Ben: How did you manage to split your teams so effectively?
Bob: User story mapping and Event Storming allowed us to draw clear boundaries around subprocesses (e.g. finding a vehicle, checkout, finance).
You need to find all the subprocesses you can articulate, and it helps to think in terms of processes not data.
Bob: People tend to think in terms of nouns not verbs, and the result is tight coupling.
Ben: DDD and SOA approaches have been around for a while, does it seem like the Serverless community is “catching up” to it, or are these things generally cyclical in your opinion?

Bob: New technology and new programming languages allow people to start quick, and then they add complexity.
This results in a complete nightmare and then the DDD and messaging people say “we’ve solved this before” and the community catches up.
Enabling DDD and Event-Driven Microservice patterns is something I’ve been passionate about for a long time — in fact, it’s something I’ve recently written an O’Reilly book on with Harry Percival.

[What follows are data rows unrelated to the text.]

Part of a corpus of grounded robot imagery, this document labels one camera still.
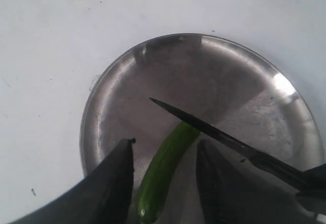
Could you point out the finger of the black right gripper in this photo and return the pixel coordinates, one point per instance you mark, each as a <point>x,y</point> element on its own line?
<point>313,198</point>

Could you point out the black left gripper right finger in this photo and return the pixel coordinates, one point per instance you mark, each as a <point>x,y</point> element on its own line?
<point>227,195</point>

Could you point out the green cucumber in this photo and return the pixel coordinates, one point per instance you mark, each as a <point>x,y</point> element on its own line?
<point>155,185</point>

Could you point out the round stainless steel plate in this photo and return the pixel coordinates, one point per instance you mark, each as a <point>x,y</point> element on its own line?
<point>222,82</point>

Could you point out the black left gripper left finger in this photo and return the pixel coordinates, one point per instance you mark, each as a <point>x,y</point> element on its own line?
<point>103,196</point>

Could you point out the black handled kitchen knife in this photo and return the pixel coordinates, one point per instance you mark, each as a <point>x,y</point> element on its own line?
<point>300,180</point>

Ben: How many functions are you using and what is the split into microservices?
Bob: Currently we have 2 production environments, “Engineering” and “Data”. Engineering is for the platform itself and “Data” is for our data teams to do analysis. Engineering currently has 192 Lambda Functions in production, and “Data” has 113, so 305 in total.
Each microservice is composed of multiple Lambda functions. It’s not so much a case of thinking in terms of entities when assigning Lambda functions their purpose — it’s again verbs, not nouns.

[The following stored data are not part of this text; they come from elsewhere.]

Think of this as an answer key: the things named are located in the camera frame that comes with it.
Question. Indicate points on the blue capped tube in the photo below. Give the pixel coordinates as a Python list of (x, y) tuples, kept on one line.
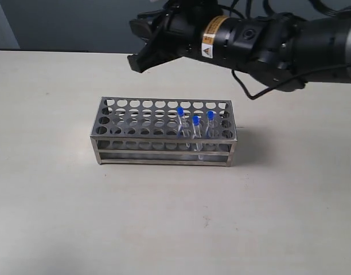
[(197, 131), (182, 122), (210, 130)]

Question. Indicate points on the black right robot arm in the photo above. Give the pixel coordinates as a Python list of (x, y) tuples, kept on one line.
[(282, 51)]

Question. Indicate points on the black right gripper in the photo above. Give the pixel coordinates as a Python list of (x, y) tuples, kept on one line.
[(180, 36)]

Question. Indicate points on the stainless steel test tube rack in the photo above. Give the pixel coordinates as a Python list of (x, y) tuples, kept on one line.
[(145, 131)]

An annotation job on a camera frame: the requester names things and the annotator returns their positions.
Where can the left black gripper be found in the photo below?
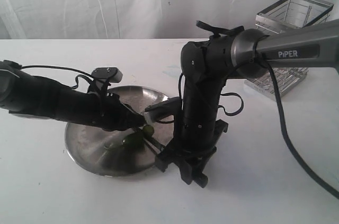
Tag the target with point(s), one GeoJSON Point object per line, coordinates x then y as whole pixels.
{"type": "Point", "coordinates": [106, 112]}

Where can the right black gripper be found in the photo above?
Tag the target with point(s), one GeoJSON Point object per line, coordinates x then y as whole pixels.
{"type": "Point", "coordinates": [196, 130]}

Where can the green jalapeno pepper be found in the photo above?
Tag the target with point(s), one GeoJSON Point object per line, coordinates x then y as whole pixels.
{"type": "Point", "coordinates": [131, 142]}

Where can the black handled kitchen knife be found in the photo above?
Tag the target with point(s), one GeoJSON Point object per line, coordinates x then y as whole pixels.
{"type": "Point", "coordinates": [150, 142]}

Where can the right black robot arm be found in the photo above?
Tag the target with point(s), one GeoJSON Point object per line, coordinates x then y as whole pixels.
{"type": "Point", "coordinates": [227, 54]}

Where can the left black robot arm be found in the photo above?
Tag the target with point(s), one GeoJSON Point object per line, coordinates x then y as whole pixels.
{"type": "Point", "coordinates": [32, 96]}

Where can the round steel plate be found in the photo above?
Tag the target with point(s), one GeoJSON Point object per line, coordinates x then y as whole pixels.
{"type": "Point", "coordinates": [85, 145]}

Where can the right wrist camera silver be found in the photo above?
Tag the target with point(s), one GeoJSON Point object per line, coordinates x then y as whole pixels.
{"type": "Point", "coordinates": [161, 110]}

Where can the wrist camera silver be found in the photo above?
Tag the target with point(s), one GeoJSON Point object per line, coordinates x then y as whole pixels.
{"type": "Point", "coordinates": [161, 110]}
{"type": "Point", "coordinates": [112, 74]}

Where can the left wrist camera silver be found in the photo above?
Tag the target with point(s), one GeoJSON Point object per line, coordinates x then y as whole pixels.
{"type": "Point", "coordinates": [112, 74]}

Ben: I’ve seen you speak about EventBridge regularly, could you explain your single bus approach?
Bob: We indeed have a single custom EventBus (in addition to the default one). This reduces people having to know where to integrate, the teams can simply consume events. The only pushback on this has been around PII, but as it’s all ultimately in our system anyway there is no issue.

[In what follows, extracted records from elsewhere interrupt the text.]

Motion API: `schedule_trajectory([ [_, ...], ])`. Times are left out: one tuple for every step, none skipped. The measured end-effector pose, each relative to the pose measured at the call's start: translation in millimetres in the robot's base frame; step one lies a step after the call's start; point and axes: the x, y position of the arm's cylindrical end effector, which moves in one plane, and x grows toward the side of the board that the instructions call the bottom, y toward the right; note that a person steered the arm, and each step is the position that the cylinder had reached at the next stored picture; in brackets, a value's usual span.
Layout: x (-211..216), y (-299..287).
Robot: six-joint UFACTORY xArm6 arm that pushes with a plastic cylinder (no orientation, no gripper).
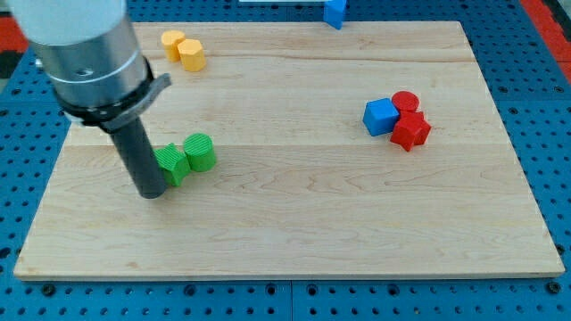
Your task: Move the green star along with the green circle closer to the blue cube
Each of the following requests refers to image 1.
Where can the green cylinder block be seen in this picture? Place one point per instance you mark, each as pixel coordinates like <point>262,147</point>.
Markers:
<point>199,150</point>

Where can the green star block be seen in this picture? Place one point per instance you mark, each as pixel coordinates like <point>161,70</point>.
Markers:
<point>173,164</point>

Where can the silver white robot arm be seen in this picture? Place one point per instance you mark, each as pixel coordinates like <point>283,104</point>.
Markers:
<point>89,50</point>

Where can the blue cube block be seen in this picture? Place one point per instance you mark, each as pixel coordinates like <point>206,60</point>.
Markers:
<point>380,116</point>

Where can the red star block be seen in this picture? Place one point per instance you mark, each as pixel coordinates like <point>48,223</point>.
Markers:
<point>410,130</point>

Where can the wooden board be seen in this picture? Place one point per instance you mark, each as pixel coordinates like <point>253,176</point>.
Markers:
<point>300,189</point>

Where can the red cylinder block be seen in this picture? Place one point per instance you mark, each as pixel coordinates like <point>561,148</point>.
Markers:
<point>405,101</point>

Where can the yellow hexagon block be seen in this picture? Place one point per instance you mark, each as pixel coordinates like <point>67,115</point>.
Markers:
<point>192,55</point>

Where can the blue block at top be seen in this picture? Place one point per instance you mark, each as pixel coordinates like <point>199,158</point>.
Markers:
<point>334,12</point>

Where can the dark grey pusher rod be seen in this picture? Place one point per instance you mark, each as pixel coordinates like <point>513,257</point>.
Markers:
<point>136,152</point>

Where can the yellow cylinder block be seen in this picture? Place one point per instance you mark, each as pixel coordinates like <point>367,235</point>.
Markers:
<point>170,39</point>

Currently, we use EventBridge for “Domain Events” (e.g order placed) and “Telemetry Events” (e.g. when you look for delivery slots, we want to know what slots you looked at and how many were available).
Ben: You mention using EventBridge for the “Telemetry Events”, why not Kinesis
Bob: Well, currently all those telemetry events end up on Kinesis anyway. EventBridge is forwarding onto Kinesis.
The reason this is needed is that the data science team finds it easier to work off a firehose, e.g. into S3, than listen to a whole bunch of events. This allows a single analytics stream containing the data events that they can pull from as needed rather than having to process in realtime and parallel. Here the throughput is quite high as they receive events from multiple AWS accounts.
Ben: What is your strategy around these multiple AWS Accounts?
Bob: At the moment Data and Engineering have Dev, Test Prod and in addition, there is a shared Tools account. If I was starting from scratch there would be no shared Dev, also I would move to individual teams having their own accounts to make it easier to self manage IAM.
AWS SSO would allow this to be easier, and we could have our JumpCloud IDP integrating more cleanly with IAM roles. This would allow us to manage this inside AWS and keep JumpCloud simpler. Finally, IAM provisioning would be handled via IaC.
Ben: Obviously your team makes heavy use of EventBridge, what about EventRegistry?
Bob: We would love to use it. We heavily rely on an event-driven architecture and defining shared Schemas. The main thing that prevents us currently is that it’s very difficult to share these across AWS Accounts, i.e. to have a shared schema. This goes against the account strategy we want to move to.
To be clear we would not adopt the “auto schema discover” — in my mind that would be a disaster. Teams need to communicate and agree on shared schemas, this is how they interface.
Running auto validation on top of all this would be great.
Ben: Serverless is a big space, how do you keep your teams up to date?
Bob: We actually were just discussing this. We’re planning of having the platform team come together every Monday to watch the ACG summary videos to keep up to date with new stuff.